Mais ne rêvons pas, les Etats-Unis ne sont prêts de lâcher un tel pouvoir. La pression de l’Europe, de la Chine ou du Brésil pour ouvrir la gouvernance d’Internet à la communauté des nations ne sera pas suffisante pour amener les Etats-Unis à céder le contrôle de la toile à l’occasion de la fin du contrat qui lie l’ICANN au ministère du commerce américain en septembre 2006. Le débat n’est pas public et n’intéresse très peu de monde dans les sociétés civiles des différents pays membres de l’ICANN. A l’exception de certains lobbies qui veillent à la défense de leurs intérêts. Ce fut le cas de certains groupes pharmaceutiques qui s’opposèrent à la création d’un point « s », souhaité par l’Organisation Mondiale de la Santé. En profitant du cadre ésotérique des débats de l’ICANN, les lobbies pharmaceutiques ont bloqué la création de ce point « s » pour éviter de voir apparaître un canal d’information sur la santé publique qu’ils ne maîtriseraient pas.
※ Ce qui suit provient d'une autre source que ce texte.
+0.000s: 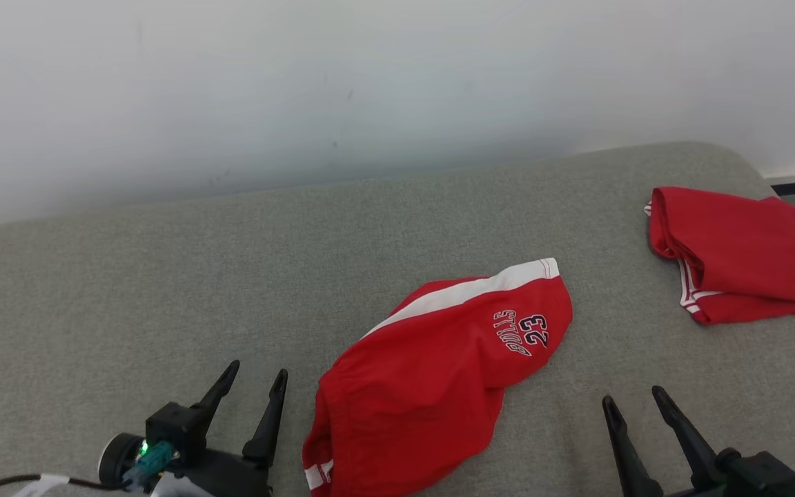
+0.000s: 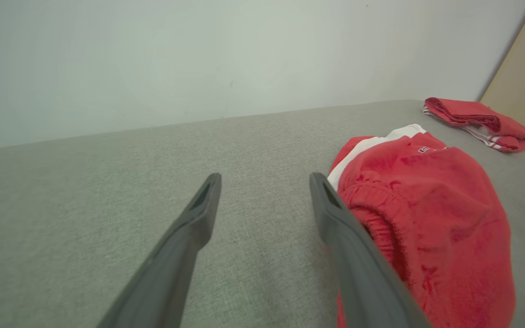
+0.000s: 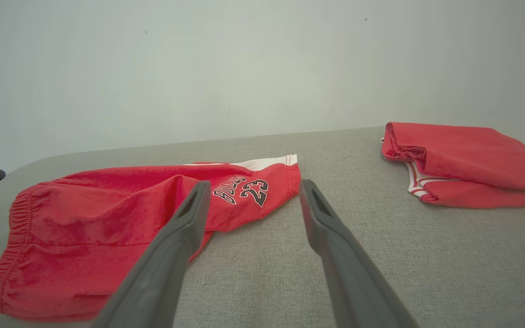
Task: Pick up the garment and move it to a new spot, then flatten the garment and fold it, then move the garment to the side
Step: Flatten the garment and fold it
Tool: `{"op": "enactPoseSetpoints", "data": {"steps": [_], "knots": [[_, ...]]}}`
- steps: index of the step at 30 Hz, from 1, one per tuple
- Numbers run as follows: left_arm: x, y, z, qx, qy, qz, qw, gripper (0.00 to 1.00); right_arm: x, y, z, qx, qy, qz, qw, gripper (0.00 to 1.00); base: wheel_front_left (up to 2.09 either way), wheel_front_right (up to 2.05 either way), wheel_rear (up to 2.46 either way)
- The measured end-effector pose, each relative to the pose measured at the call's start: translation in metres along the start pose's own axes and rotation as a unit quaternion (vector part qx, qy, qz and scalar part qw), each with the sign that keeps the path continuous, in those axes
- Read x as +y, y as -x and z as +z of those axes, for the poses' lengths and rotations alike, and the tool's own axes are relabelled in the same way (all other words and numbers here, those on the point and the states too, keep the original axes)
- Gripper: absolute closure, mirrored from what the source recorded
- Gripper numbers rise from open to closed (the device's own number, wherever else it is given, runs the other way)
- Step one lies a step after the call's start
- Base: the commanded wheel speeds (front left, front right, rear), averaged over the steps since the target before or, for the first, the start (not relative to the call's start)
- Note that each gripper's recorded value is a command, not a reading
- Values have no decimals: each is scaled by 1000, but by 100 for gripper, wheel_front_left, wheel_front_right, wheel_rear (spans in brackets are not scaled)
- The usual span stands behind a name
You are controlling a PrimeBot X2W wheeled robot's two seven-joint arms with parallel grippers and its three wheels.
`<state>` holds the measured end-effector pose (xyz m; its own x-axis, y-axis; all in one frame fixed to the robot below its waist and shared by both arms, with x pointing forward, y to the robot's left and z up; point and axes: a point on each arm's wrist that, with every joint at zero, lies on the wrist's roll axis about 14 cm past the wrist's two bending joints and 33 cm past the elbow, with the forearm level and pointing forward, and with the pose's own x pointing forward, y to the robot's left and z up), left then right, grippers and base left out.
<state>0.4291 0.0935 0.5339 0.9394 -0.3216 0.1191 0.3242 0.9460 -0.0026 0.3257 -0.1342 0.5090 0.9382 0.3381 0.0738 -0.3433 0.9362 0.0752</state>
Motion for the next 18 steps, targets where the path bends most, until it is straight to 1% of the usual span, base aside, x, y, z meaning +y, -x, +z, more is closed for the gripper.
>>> {"op": "enactPoseSetpoints", "data": {"steps": [5,10,14,15,18], "knots": [[-17,-29,-15,26,-10,-40,999,0,-10,-8,-1,4,4,-7,1000,0,0,0,0],[-35,-48,-31,51,-25,-81,995,0,-18,-14,-6,12,4,-13,1000,0,0,0,0],[-54,-51,-49,78,-20,-112,990,0,-20,-17,-11,19,2,-15,1000,0,0,0,0],[-54,-51,-49,78,-20,-112,990,0,-20,-17,-11,19,2,-15,1000,0,0,0,0],[-69,-52,-56,92,-12,-135,986,0,-20,-20,-11,19,2,-14,1000,0,0,0,0]]}}
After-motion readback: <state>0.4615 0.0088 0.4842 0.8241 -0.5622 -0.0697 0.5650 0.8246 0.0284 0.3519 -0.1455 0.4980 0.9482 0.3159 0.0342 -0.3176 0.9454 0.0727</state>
Les tentatives de débat au niveau international se limitent à des interventions très consensuelles. Diplomatie oblige. Le premier sommet mondial sur la société de l’information de Genève en décembre 2003, a été plutôt décevant. Les débats se sont limités à des aspects purement consensuels. Aucun groupe de discussion n’a abordé les enjeux de puissance liés au contrôle de l’information par le biais d’Internet. Le second sommet qui aura lieu du 16 au 18 novembre à Tunis reste très politiquement correct en posant le problème sous l’angle du respect des règles. La question «comment instaurer un contrôle plus démocratique d’Internet ? » élude une fois de plus les jeux d’influence géostratégiques et géoéconomiques. Cette limitation du cadre du débat favorise ceux qui maîtrisent les procédures de contrôle à peine visibles pour un profane (par exemple l’attribution d’un nom de domaine) et les procédures de contrôle invisibles (les services de renseignement et de sécurité français bloquent l’accès d’Internet à la plupart de leur personnel pour éviter de se faire piéger par la National Security Agency américaine ou par d’autres centrales de renseignement). Que rapporte un tel contrôle ? Il serait très utile de l’étudier. Lorsque Ignacio Ramonet le compare à la surveillance des voies maritimes chères à l’empire britannique de la reine Victoria, il est trop elliptique. Il est temps de dire ce que nous coûte cette dépendance en terme clairs et audibles pour les profanes que nous sommes. Si les Etats-Unis ne veulent pas abandonner un tel pouvoir, ils ont sans doute de bonnes raisons. Or ce sont justement ces bonnes raisons que nous souhaitons connaître. Cette question-là ne sera malheureusement pas abordée au sommet de Tunis.